Yes, loading any parent tree will necessarily not cause any issues with moved, changed directories/files. It also stands to reason that loading any arbitrary tree would not cause you to “miss” any files.

What isn’t clear to me is if the chunking mechanism is necessary to detect if the actual content is missing in the backend. Say for example your do half of your first backup, then run prune (which because there are no snapshots the data is all removed), then you load some cached tree/log from the first backup run. Leveraging the ‘cached’ tree will cause it to skip some files, but will restic notice they are missing in the backend? Would it require a ‘rebuild-index’ or a ‘check’ first? @odin touched on this point:

But what wasn’t clear to me is if the check @odin mentions would be a new one that would need to be added or if it is already one that restic does.

It is not neccessary if you trust the “change detection” algorithm.

There are two cases here:

  1. The tree blob is missing in the backend. In this case, this “parent” tree will simply be ignored, i.e. this directory is treated as “new” directory (all files are read and chunked)
  2. Some data blobs are missing in the backend. If they are also missing in the index,
    the according files are treated as “modified” and therefore will be read and chunked.

No extra rebuild-index, as prune does also rebuild the index. Of course, if your repo is corrupt, you may get “wrong” backups, e.g. if a needed chunk is contained in the index but in fact deleted. However, this is a general problem and not specific to using parent snapshots or trees from aborted former backup runs.

Thanks @alexweiss. Given what you have explained I’m pretty sure there isn’t any special edge cases dealing with cached data being ‘out-of-sync’ with the backend. Like you said, the “change detection” algorithm is already robust enough to handle any discrepancies (even if you have a stale cache or an outright incorrect cache).

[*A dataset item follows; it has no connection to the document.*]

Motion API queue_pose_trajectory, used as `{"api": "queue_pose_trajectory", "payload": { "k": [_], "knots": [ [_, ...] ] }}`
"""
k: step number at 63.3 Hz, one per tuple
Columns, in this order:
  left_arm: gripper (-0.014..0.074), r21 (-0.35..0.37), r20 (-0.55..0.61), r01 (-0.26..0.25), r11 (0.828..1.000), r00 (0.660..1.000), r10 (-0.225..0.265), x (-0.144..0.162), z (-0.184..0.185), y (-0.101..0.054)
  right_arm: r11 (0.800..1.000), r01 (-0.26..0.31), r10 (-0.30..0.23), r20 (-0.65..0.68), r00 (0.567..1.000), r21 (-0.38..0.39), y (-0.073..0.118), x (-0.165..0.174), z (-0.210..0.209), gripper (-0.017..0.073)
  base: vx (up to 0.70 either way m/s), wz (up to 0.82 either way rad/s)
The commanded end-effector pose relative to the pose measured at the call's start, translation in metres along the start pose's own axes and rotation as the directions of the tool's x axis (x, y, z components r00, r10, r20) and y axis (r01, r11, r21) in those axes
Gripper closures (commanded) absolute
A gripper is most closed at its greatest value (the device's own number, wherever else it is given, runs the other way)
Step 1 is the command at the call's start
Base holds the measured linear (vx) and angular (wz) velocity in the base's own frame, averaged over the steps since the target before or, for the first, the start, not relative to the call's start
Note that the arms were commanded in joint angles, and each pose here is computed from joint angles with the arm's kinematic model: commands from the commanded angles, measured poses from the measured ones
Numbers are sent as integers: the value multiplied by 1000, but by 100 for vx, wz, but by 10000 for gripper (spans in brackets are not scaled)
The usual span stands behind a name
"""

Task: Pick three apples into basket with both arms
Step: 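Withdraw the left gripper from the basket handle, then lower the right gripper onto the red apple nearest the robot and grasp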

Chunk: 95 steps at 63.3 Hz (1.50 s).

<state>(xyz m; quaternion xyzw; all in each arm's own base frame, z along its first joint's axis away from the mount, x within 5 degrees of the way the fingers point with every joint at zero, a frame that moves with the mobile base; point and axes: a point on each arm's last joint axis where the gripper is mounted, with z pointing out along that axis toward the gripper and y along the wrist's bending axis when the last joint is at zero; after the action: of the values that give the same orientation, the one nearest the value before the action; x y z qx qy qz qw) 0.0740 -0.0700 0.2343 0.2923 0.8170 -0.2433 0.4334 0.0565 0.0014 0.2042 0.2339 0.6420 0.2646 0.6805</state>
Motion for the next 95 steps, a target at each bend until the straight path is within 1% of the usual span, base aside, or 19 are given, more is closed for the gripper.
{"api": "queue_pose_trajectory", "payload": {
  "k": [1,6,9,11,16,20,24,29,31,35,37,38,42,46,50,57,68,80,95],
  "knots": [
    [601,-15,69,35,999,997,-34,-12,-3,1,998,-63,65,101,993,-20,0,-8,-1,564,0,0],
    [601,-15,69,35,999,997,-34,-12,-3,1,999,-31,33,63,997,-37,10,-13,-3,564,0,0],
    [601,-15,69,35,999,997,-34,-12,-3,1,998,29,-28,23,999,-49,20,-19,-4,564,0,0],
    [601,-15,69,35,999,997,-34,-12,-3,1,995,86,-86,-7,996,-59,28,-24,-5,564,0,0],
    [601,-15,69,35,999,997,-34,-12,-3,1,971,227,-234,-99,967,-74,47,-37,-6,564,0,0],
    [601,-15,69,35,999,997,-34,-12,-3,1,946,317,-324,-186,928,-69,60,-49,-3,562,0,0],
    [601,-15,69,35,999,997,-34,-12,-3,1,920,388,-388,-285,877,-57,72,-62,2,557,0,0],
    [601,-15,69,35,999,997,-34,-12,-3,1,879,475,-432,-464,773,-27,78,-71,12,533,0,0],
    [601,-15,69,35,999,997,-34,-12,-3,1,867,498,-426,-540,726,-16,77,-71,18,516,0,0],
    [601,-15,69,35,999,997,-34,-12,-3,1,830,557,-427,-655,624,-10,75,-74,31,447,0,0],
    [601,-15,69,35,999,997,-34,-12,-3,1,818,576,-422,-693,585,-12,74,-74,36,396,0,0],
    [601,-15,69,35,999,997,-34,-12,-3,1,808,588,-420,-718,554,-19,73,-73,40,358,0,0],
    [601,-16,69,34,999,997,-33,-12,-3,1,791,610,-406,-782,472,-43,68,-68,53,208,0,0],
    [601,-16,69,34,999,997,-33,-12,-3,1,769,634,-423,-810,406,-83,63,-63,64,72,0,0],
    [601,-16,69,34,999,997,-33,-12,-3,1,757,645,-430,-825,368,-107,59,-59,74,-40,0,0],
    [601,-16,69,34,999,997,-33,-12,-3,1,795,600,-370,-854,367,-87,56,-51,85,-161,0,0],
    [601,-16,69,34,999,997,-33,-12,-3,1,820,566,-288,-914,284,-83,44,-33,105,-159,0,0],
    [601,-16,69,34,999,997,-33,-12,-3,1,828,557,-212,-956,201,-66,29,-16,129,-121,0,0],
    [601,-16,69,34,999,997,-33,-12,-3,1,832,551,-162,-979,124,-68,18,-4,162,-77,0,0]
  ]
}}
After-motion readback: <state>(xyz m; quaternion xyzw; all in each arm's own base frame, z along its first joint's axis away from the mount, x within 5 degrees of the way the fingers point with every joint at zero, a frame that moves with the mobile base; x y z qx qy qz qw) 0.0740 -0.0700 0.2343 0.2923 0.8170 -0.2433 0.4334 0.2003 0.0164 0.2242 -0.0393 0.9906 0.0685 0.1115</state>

There might still be some edge cases with the cache that need to be thought through, but when in doubt ignoring or removing the cached data is always a correct fallback.

I’ll take a closer look at your PR #3230 as it seems like the most promising approach.

The algorithm fails if you have a modified file but file name, size, modification time, change time and inode number stays the same (however you may be able to achieve this…). Then restic will not save this modified file. This however also happens for backups that use parent snapshots.

Besides this I cannot think of an edge case that would go wrong. Either the the file to backup is found in the tree and matches or it is treated as new file…

I want to add that this (not being able to resume a backup) is specially troublesome when backing up files from cloud locations.
I have mounted a remote in rclone and was syncing between the mounted remote (which is a crypt Google Drive) to a new restic snapshot and my ISP had some problems and Internet went off for 30 or 40 minutes, because of this restic has to re-start from the beginning the backup and, if true that it wont re-upload the same files, it has to make checks and to do that it needs to download every single file from the mounted remote which takes a lot of time as the remote is big (12TB).

@upsidedown Feel free to try the PR backup: Add resuming from aborted backups by aawsome · Pull Request #3230 · restic/restic · GitHub and report if this helps you!

1 Like

Could you provide a Windows build?

The best way is to get the source from GitHub - aawsome/restic at backup-resume (git clone or just download it), check the changes and then run
go run build.go to get the binary. This way you don’t have to trust someone (me) about the binary.

Nevertheless, I just sent your a link to the binary in a PM for convenience.

2 Likes

Thanks, I only found docker instructions.